The present invention relates to a semiconductor device and, more particularly, to the construction of a vertical field effect transistor which is used as a device for high-speed switching operation and a power device.
The trend in power sources used in CPUs (Central Processing Units) of computers and the like is reduction of an output voltage level. In this connection, power sources by synchronous rectifier techniques have been frequently used. As a semiconductor device applied to a power source by synchronous rectifier techniques, there is a MOSFET (a Metal Oxide Semiconductor Field Effect Transistor), for example. And in this MOSFET, it is required that switching losses and conducting losses of a switching component on the high-voltage side be reduced. As prior art which involves providing a gate electrode via a gate insulating film within a trench up to a semiconductor substrate of the first conduction type after the passage of a base (body) region, there are vertical MOSFETs disclosed in the Japanese Patent Laid-Open No. 5-335582 and the Japanese Patent Laid-Open No. 7-326755. Also, as prior art which involves providing silicide on the top surface of an upper end portion of a gate electrode, there is a MOSFET disclosed in the Japanese Patent Laid-Open No. 2002-368220.
FIG. 17 shows the sectional construction of a conventional MOSFET and a detailed construction of the conventional MOSFET will be described by using this figure. For a simplified description, an n-channel type MOSFET is taken as an example. By reversing p to n, the same description applies to a p-channel type MOSFET. An n−-type semiconductor layer 2 is formed on an n+-type semiconductor substrate 1 by epitaxial growth. A p-type base region 3 is formed on this n−-type semiconductor layer 2, and a trench 4 is formed so as to penetrate the p-type base region 3. A gate insulating film 5 is present on the surface of this trench 4, and via this gate insulating film 5 polycrystalline silicon is buried as a gate 6. Adjacent to this trench 4, an n+-type source 7 and a p+-type contact region 8 which comes into contact with a p-type base region 3 are provided. A source electrode 9 is formed via top metals 9a, 9b each of which comes into contact with both of the source region 7 and the body region (contact region 8). A drain electrode 10 is formed on the back side of the n+-type semiconductor substrate 1.
It is generally known that reducing the feedback capacitance Cgd between the gate and the drain of the gate insulating film 5 shown in FIG. 17 is important for reducing switching losses. In order to reduce the feedback capacitance Cgd between the gate and the drain, it is conceivable to shorten the length of a portion protruding from the p-type base region 3 or narrow the width (thickness) of the trench.
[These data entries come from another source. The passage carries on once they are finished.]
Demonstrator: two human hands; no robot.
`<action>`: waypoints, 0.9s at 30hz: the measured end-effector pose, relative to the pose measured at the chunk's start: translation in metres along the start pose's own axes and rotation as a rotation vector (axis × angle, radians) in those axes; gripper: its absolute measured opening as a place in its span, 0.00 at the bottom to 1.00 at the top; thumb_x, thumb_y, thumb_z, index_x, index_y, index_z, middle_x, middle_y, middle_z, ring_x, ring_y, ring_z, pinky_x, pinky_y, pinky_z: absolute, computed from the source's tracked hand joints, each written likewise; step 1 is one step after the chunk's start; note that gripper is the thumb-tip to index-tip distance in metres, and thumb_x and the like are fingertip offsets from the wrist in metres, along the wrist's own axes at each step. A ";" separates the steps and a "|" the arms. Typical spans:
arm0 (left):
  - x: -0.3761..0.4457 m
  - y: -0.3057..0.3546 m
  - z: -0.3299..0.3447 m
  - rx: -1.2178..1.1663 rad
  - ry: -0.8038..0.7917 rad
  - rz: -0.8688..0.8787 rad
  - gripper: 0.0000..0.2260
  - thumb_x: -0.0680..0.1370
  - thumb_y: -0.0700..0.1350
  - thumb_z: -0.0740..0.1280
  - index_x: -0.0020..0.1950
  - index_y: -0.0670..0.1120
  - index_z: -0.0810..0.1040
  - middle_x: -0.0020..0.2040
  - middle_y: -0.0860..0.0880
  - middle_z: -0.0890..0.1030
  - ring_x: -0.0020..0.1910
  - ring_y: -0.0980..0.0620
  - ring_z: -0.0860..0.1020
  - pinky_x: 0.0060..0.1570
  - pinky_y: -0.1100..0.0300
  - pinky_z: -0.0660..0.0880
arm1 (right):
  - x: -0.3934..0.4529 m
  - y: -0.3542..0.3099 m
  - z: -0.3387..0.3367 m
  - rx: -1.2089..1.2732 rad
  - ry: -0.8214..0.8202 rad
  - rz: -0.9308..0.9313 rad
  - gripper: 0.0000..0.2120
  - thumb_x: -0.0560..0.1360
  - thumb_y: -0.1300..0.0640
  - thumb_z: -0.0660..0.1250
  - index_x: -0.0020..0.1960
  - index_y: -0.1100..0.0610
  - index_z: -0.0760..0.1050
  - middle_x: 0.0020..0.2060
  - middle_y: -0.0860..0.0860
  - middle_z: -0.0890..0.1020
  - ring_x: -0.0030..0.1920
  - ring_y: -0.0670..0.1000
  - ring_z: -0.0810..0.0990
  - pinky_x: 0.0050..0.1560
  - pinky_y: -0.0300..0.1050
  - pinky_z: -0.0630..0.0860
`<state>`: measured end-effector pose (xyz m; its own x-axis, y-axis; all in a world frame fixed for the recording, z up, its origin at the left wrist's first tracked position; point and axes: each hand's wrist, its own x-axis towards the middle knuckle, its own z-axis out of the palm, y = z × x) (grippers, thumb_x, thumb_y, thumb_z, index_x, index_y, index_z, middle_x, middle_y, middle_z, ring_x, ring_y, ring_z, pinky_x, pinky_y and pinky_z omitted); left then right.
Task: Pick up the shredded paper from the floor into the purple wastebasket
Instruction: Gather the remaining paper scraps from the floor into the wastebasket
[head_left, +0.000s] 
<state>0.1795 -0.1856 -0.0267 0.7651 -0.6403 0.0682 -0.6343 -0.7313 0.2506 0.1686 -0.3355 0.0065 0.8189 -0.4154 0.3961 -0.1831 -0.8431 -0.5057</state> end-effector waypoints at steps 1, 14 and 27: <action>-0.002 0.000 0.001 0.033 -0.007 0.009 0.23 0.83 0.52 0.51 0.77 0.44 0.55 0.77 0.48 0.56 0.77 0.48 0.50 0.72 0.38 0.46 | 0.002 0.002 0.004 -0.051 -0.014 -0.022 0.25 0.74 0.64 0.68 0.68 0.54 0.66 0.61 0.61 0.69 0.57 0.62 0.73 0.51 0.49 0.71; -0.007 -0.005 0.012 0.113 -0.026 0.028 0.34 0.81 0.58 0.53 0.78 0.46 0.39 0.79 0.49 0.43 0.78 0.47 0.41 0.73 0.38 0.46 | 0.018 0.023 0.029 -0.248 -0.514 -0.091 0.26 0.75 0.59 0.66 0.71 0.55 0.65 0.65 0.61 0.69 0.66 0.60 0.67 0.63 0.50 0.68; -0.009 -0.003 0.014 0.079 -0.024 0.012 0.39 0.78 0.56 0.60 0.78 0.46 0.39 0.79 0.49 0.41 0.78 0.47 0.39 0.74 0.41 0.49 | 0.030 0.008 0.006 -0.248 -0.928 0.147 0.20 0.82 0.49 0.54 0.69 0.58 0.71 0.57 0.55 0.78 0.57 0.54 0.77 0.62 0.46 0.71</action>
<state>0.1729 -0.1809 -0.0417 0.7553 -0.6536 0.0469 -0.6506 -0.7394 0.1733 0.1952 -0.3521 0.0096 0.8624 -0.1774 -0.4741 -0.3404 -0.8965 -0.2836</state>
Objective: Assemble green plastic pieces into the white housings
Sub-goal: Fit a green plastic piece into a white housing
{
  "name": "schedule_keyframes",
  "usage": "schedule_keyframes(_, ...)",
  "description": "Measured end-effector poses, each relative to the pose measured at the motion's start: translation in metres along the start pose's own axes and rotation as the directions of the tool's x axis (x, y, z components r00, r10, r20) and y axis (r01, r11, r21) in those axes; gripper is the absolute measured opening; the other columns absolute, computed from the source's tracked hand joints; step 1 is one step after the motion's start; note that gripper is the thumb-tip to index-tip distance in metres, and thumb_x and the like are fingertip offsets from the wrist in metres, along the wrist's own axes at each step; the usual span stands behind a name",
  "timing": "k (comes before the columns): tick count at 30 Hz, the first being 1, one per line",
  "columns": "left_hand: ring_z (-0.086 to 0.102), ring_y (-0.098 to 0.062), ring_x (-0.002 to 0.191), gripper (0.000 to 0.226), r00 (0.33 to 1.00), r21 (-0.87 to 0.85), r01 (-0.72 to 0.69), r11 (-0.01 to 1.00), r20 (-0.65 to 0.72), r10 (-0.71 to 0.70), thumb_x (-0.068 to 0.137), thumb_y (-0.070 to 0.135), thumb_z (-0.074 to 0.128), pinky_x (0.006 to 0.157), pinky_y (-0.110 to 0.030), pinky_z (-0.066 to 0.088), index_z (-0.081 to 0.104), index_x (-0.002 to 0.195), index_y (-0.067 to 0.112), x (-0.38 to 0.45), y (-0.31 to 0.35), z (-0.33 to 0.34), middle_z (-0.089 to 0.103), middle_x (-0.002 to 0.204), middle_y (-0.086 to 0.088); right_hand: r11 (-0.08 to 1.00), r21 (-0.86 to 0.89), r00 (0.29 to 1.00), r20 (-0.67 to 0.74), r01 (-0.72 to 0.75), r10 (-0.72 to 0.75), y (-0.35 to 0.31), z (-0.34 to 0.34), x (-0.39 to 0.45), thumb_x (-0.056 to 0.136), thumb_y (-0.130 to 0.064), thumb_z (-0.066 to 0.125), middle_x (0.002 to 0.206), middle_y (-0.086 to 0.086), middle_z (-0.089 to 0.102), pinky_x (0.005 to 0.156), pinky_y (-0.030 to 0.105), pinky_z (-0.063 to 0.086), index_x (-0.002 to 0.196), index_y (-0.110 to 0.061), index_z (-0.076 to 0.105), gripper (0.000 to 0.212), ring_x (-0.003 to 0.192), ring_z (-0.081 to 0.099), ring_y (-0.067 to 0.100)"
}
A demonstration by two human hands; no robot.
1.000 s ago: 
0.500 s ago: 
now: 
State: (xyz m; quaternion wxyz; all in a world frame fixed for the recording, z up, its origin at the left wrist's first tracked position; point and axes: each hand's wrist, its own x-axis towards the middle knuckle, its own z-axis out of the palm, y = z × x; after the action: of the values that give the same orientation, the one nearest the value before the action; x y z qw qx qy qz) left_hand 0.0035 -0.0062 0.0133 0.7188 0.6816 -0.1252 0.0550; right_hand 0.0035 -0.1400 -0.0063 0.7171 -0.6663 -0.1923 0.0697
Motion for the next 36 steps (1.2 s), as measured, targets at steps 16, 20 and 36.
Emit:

Also, because it is effective to shorten the channel length in reducing the on-resistance of a MOSFET, it is conceivable to shorten the length d in FIG. 17 which corresponds to the depth of the trench 4.
When switching losses and conducting losses are to be reduced by use of the above-described construction in a semiconductor device such as a vertical field-effect transistor, the sectional area of a gate electrode and polycrystalline silicon in a direction orthogonal to the direction in which a drain current flows decreases. Gate resistance increases when such a construction is adopted. Therefore, there has been known a construction in which a lower portion of the gate electrode 6 present within the trench 4 is constructed to be slender and the upper portion is widened via a stepped part and a silicide region 11, which is formed as a metal film formed from a metal or a metal oxide, is added to the upper part of the gate electrode 6. Gate resistance can be decreased by increasing the area of the silicide region 11 as a metal film.
In the conventional construction, the length Lf of the portion which is expanded wider than the lower portion of the gate electrode 6 is increased, whereby the area of the silicidized region 11 is increased and gate resistance can be reduced. On the other hand, however, the gate-source capacitance Cgs in the gate insulating film 5 between the source region 7 and the expanded portion opposite to this source region 7 also increases and this leads to an increase in the input capacitance of the MOSFET. Such an increase in the input capacitance results in an increase in drive losses in the MOSFET and becomes the cause of worsening of the efficiency of a power supply. That is, a decrease in gate resistance and a decrease in the input capacitance are in antimonic relation, and a tradeoff relation arises in such a manner that an increase in the input capacitance is induced if only a reduction of gate resistance is sought after, whereas gate resistance increases if the input capacitance is to be reduced.
As is apparent from the above description, if the area of the silicidized region is increased by increasing the length of the expanded portion of the conventional construction, the gate-source capacitance Cgs in the gate insulating film 5 between the expanded portion and the source region 7 increases and this leads to an increase in the input capacitance of the MOSFET. Such an increase in the input capacitance results in an increase in drive losses in the MOSFET and becomes the cause of worsening of the efficiency of a power supply.
It is desired to provide a semiconductor device which reduces gate resistance by ensuring a sufficient area of a silicide region and can prevent an increase in drive losses by preventing an increase in the input capacitance.